# PROBLEM DETAILS
In the records below, find the line containing "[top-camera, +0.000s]" and the line containing "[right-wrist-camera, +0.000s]". Give again exactly those lines and every line between them, omitting the pictures.

··········

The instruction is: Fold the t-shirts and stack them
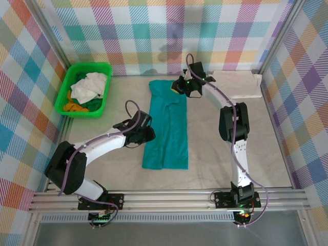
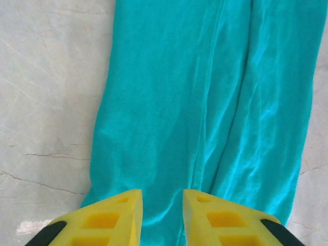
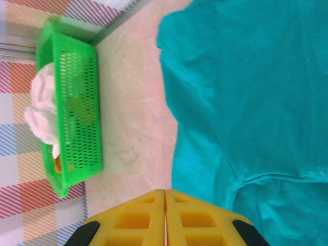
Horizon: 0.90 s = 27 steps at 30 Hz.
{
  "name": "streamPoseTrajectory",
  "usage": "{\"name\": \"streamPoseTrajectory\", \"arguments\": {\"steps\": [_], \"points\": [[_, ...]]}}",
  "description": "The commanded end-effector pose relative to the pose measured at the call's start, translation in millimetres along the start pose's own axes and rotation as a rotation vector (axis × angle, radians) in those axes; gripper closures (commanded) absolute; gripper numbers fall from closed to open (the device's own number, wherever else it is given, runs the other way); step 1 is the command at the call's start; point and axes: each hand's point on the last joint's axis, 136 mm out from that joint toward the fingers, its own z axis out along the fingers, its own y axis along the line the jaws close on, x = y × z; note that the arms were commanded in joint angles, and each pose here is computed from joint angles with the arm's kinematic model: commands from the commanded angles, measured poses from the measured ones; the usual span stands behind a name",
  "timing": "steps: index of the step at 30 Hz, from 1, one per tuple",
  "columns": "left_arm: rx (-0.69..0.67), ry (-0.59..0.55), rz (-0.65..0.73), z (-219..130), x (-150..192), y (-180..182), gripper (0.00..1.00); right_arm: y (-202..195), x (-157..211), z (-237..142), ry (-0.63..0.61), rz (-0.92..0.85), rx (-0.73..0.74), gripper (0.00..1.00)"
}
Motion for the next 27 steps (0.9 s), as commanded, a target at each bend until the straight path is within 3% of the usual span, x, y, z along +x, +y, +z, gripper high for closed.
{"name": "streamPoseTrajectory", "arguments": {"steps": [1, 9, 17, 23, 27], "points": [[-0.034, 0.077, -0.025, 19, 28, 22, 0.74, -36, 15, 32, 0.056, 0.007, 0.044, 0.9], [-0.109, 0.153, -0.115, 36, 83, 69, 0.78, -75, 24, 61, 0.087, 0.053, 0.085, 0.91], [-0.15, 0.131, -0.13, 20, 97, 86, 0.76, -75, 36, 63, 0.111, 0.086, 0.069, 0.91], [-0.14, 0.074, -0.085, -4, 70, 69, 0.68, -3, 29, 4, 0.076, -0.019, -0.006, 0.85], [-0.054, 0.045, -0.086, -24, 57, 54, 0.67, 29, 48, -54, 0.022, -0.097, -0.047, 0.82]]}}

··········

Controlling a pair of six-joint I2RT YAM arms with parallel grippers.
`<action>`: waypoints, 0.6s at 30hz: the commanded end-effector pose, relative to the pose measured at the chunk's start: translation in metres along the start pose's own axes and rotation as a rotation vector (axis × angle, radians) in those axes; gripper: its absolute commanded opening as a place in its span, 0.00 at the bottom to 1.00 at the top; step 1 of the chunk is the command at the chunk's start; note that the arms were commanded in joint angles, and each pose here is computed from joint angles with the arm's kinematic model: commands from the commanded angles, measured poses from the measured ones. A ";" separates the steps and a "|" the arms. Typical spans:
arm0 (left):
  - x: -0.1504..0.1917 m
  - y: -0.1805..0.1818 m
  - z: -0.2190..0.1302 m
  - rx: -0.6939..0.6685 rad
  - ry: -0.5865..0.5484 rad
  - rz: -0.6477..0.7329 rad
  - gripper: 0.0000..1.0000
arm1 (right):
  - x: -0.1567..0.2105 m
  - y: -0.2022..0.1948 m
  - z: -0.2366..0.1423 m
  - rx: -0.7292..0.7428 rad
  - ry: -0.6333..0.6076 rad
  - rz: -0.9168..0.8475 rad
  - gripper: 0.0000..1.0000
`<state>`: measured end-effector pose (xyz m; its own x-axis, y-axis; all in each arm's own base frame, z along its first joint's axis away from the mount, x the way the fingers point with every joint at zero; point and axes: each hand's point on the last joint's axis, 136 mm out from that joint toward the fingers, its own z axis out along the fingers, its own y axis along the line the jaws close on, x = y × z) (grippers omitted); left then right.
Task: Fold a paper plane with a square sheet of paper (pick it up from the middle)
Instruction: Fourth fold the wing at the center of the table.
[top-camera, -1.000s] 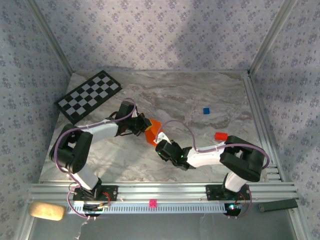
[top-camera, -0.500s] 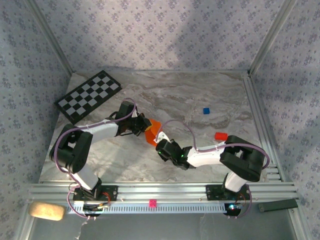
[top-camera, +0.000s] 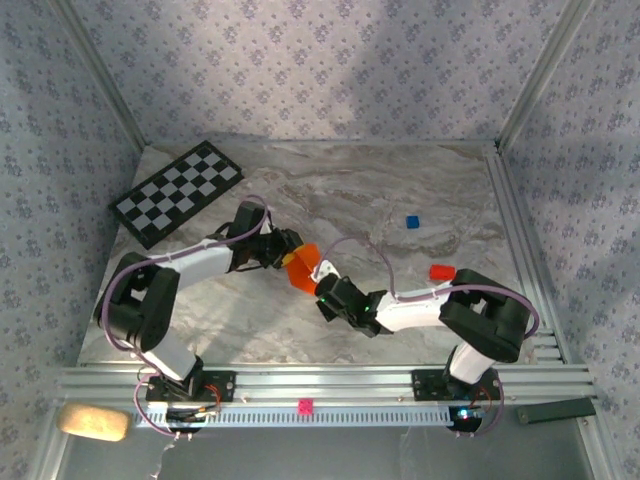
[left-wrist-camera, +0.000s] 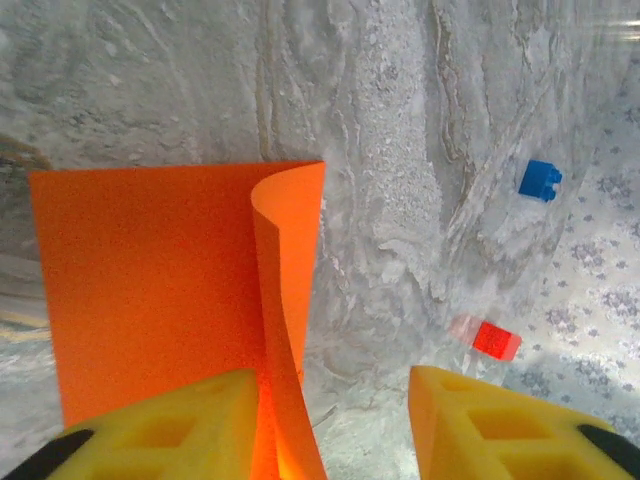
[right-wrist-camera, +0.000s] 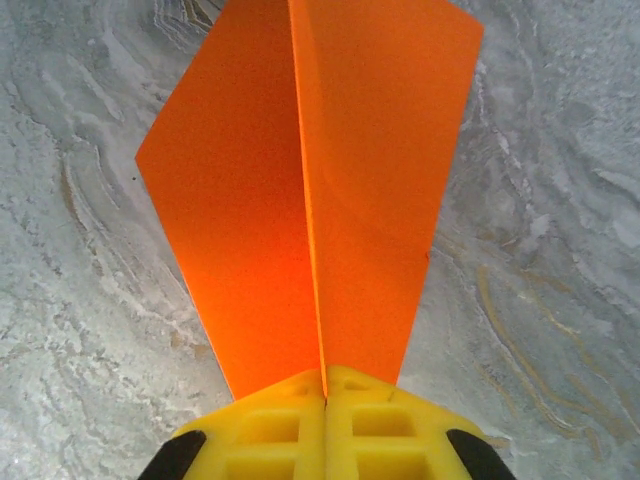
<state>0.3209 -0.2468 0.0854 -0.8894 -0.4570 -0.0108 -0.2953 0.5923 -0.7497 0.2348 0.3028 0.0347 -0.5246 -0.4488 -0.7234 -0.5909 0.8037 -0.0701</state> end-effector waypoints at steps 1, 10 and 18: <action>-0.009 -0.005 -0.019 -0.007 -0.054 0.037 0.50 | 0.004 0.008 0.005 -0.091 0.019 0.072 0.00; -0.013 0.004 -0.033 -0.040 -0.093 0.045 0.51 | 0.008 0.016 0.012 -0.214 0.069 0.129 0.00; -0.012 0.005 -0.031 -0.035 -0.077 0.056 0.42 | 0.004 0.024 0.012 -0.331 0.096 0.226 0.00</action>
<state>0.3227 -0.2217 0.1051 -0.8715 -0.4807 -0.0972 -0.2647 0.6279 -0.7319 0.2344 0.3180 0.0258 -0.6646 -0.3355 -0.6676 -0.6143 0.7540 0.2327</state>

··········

# TASK ANSWER
[top-camera, +0.000s] 
[left-wrist-camera, +0.000s] 
[right-wrist-camera, +0.000s] 

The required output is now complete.